En 2016-2017, les policiers québécois ont fait l’objet de 95 plaintes alléguant racisme, discrimination ou profilage racial, soit 5,3 % du total des 1781 signalements au Commissaire à la déontologie policière.

Discrimination raciale: les signalements en hausse au Québec

Le phénomène de la discrimination raciale n’est pas près de s’essouffler alors que les organismes québécois chargés de recueillir les plaintes du public concernant cette problématique ont enregistré une hausse de signalements.

Au cours de l’exercice s’échelonnant du 1er avril au 31 mars 2017, le Commissaire à la déontologie policière et la Commission des droits de la personne et des droits de la jeunesse ont reçu davantage de plaintes qu’à pareille date l’année précédente, révèlent leurs rapports annuels respectifs. 
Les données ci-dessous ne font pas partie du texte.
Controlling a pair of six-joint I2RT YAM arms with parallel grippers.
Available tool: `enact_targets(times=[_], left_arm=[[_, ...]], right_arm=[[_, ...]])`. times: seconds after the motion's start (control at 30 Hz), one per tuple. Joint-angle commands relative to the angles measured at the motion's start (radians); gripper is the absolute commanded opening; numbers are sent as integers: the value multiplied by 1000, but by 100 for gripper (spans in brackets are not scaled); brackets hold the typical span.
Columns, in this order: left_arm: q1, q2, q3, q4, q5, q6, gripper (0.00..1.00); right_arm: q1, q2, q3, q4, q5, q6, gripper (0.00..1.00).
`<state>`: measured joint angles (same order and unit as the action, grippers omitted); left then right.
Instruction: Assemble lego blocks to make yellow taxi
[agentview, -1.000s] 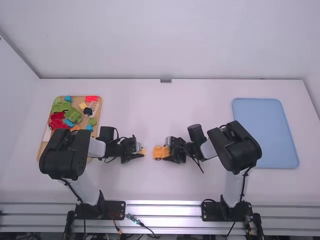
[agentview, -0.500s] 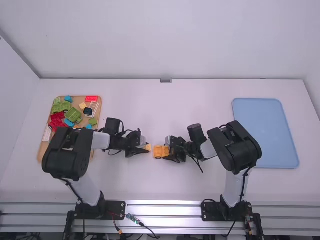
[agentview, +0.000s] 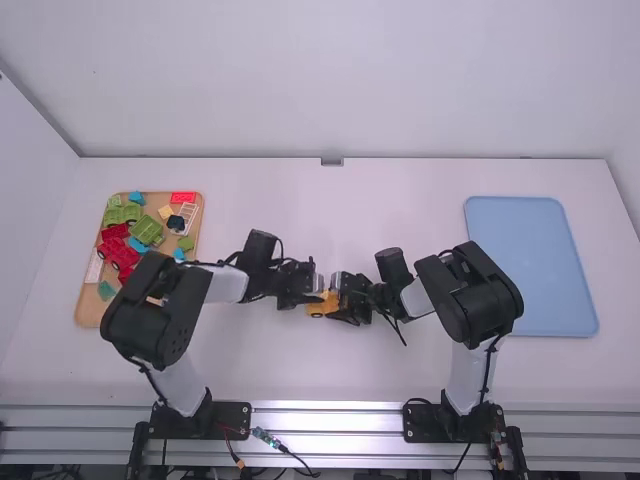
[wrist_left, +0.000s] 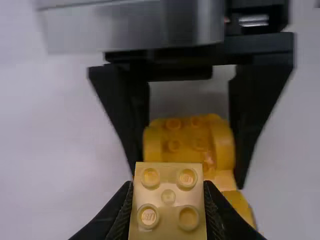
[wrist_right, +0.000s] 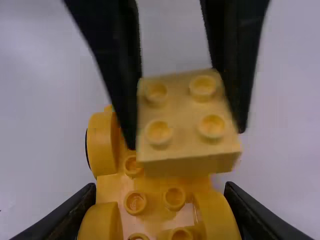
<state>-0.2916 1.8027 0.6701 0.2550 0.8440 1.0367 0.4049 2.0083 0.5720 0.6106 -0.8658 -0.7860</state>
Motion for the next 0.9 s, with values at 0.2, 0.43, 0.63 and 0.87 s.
enact_targets(times=[0.2,0.43,0.63,0.87], left_arm=[[5,-17,-90,77,2,-117,2],[5,-19,-72,17,0,-139,2],[5,-56,-59,11,3,-139,2],[3,-79,-89,12,-12,-127,2]], right_arm=[[0,16,4,-7,38,4,50],[0,16,5,-4,37,5,50],[0,16,5,11,105,56,50],[0,16,5,11,104,56,50]])
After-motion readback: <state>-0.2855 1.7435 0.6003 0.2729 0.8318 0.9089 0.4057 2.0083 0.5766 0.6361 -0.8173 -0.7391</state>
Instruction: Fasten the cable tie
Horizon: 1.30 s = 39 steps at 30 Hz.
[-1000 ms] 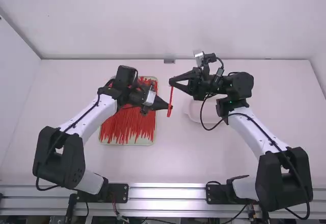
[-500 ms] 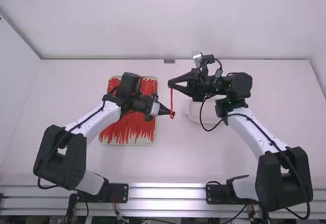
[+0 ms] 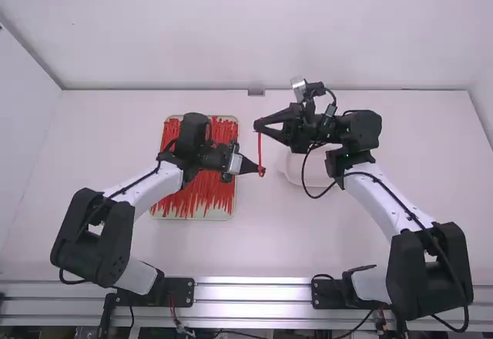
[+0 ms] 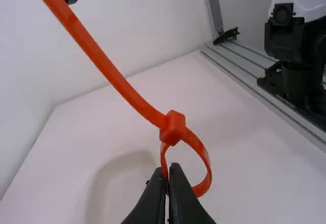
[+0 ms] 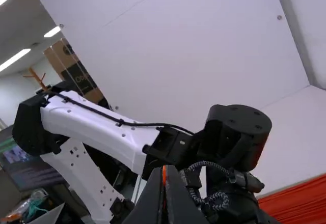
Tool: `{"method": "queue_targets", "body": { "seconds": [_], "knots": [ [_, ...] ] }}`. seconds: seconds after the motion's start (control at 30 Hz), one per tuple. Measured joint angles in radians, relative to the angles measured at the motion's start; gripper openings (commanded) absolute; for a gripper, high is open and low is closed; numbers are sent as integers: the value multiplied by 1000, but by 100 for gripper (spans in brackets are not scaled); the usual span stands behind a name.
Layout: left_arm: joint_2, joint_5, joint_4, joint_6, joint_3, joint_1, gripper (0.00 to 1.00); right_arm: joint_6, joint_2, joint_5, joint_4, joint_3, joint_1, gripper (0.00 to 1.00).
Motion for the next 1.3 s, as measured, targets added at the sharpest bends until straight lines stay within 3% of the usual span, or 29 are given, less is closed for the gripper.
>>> {"method": "queue_targets", "body": {
  "seconds": [0.03,0.07,0.13,0.33,0.37,0.53,0.73,0.87,1.03,1.3],
  "knots": [
    [0,0,7,-8,-1,0,2,0,0,1,0,0,-2,1],
    [0,0,25,-23,-2,0,2,0,0,4,0,0,-6,9],
    [2,-16,66,-63,-9,0,2,5,0,34,15,2,-17,34],
    [13,-35,179,-175,-31,-1,2,-6,-4,45,18,4,-33,63],
    [12,-38,208,-206,-32,-1,2,-8,-4,37,17,4,-42,99],
    [13,-49,309,-327,-32,-1,2,-31,-4,-6,-75,4,-122,98],
    [13,-72,414,-492,-32,-2,2,-164,-4,-59,-369,6,-240,98],
    [13,-105,445,-580,-32,-3,2,-290,-4,-84,-537,7,-269,98],
    [13,-132,454,-665,-32,-3,2,-436,-4,-122,-652,7,-251,98],
    [13,-135,459,-724,-24,-4,2,-562,-4,-142,-659,7,-115,98]
  ]
}}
En 2016-2017, les policiers québécois ont ainsi fait l’objet de 95 plaintes alléguant racisme, discrimination ou profilage racial, soit 5,3 % du total des 1781 signalements au Commissaire à la déontologie policière. Il s’agit de 19 plaintes de plus que les deux années précédentes où 76 signalements avaient été enregistrés en 2015-2016 (4,6 % des 1655 plaintes) et en 2014-2015 (4,3 % des 1744 plaintes). 

Sans surprise, l’essentiel de ces plaintes en déontologie policière touche la métropole, où le Service de police de la Ville de Montréal (SPVM) a fait l’objet de 58 % d’entre elles. Les autres corps de police municipaux (34 %) et la Sûreté du Québec (SQ) (8 %) complètent la balance. 
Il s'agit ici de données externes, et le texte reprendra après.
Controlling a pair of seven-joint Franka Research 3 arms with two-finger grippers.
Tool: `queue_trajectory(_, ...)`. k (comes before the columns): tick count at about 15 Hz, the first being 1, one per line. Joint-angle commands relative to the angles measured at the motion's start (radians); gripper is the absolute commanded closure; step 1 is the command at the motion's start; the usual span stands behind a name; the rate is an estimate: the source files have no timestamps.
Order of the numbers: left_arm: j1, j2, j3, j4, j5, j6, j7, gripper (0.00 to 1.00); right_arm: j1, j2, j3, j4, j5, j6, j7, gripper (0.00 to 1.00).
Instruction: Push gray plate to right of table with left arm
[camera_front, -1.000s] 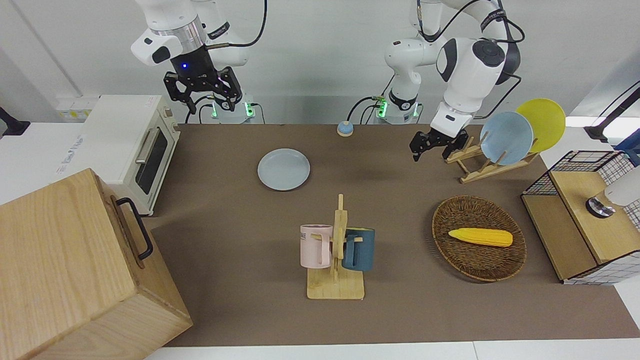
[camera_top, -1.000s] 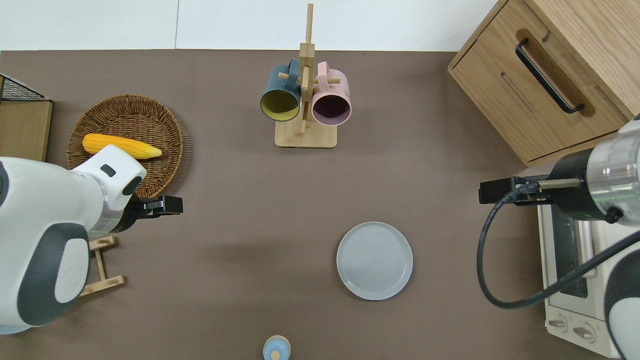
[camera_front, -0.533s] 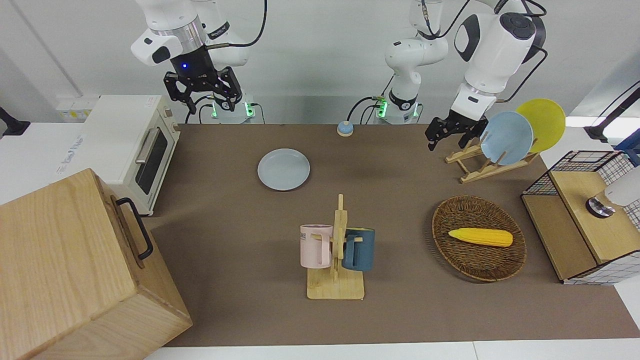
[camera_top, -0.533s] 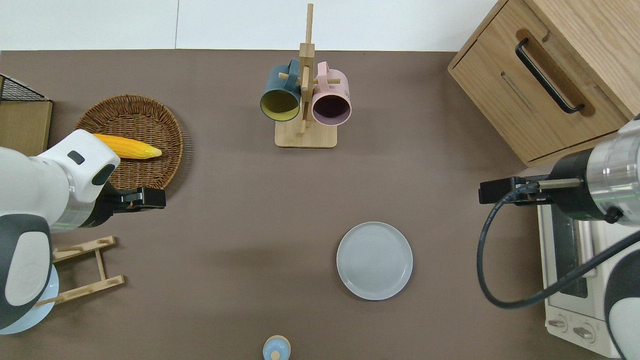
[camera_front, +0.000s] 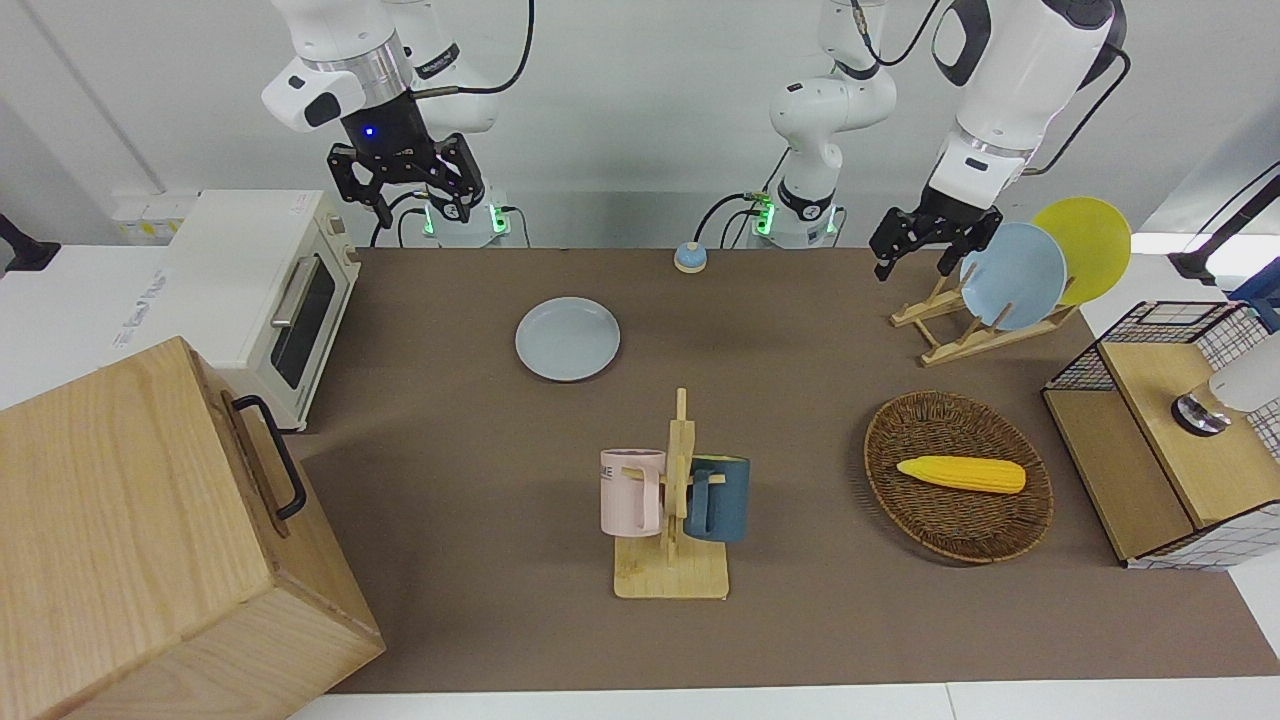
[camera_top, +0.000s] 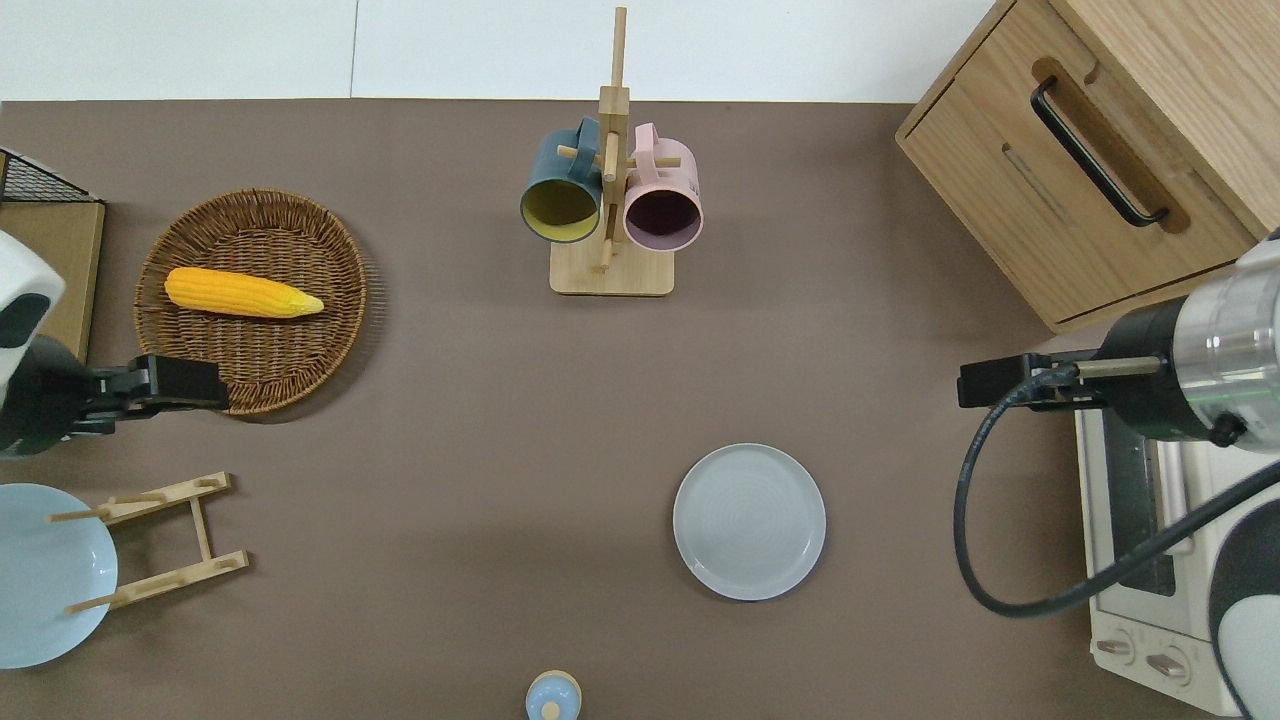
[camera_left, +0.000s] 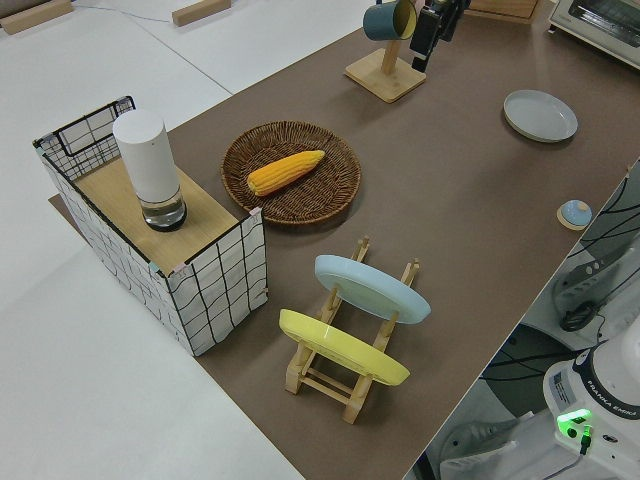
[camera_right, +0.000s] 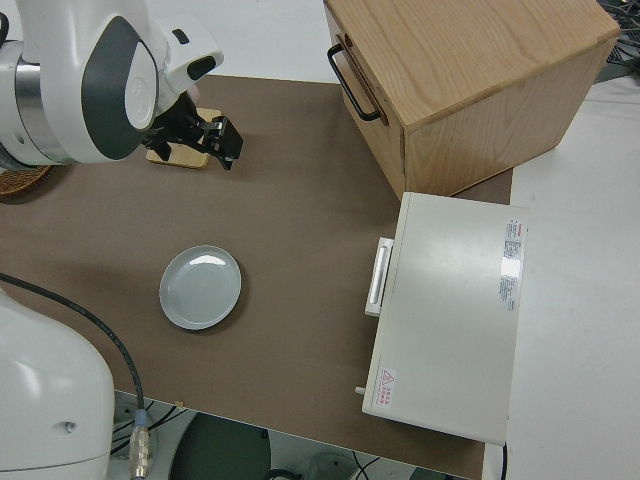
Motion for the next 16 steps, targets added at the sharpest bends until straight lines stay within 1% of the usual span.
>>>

Malgré la hausse modeste au cours des trois dernières années, la secrétaire générale du Commissaire à la déontologie policière, Me Louise Letarte, ne croit pas qu’il y ait plus de cas, mais plutôt, davantage de dénonciations. «Les services de police sont très sensibilisés, il y a beaucoup de formation en lien avec le racisme et la discrimination et particulièrement avec le profilage», fait-elle valoir. 

Elle estime également possible que la médiatisation de certains cas où des policiers ont été blâmés, comme cet été où un agent de la SQ a été pénalisé pour avoir traité un homme d’«osti d’Arabe» lors d’une arrestation en 2014, puisse inciter d’autres citoyens ou organismes à lever le drapeau lorsqu’ils sont victimes ou témoins de comportements inadmissibles. 

Elle évoque aussi le phénomène des dénonciations vidéo qui est devenu courant depuis la crise étudiante de 2012. Il s’agit de plaignants n’ayant pas assisté à une scène jugée problématique, mais qui l’ont visionnée sur YouTube avant de s’adresser au Commissaire. 

Droits de la personne

La Commission des droits de la personne et des droits de la jeunesse (CDPDJ) a de son côté traité 176 plaintes en 2016-2017 avec pour motif de discrimination «race, couleur, origine ethnique ou nationale», soit près du quart (23,7 %) des 743 plaintes reçues par l’organisation. 

L’année précédente, la Commission en avait recueilli 24 de moins, soit 152 sur les 727 (20,9 %) au total. Il s’agissait d’une baisse par rapport à 2014-2015, où 179 signalements avaient été enregistrés (22,7 %). Au cours de ces trois années, ce sont néanmoins les plaintes en lien avec le handicap qui monopolisent davantage le travail de l’organisation, puisqu’elles comptent généralement pour plus du tiers du nombre total qui est traité. 

Il n’a pas été possible de discuter de ces enjeux avec la présidente de la CDPDJ, Tamara Thermitus, dont la suspension a été réclamée mardi par les partis d’opposition à la suite de révélations de La Presse sur la gestion de l’organisme. La ministre de la Justice, Stéphanie Vallée, a convenu que la lumière devait être faite sur la situation de «crise» dénoncée au sein de la CDPDJ par trois de ses commissaires et a annoncé qu’elle mandatera un vérificateur externe à cet effet. 

La Commission a été chargée de mener la Consultation sur la discrimination systémique et le racisme, elle aussi contestée par les partis d’opposition qui réclament son annulation.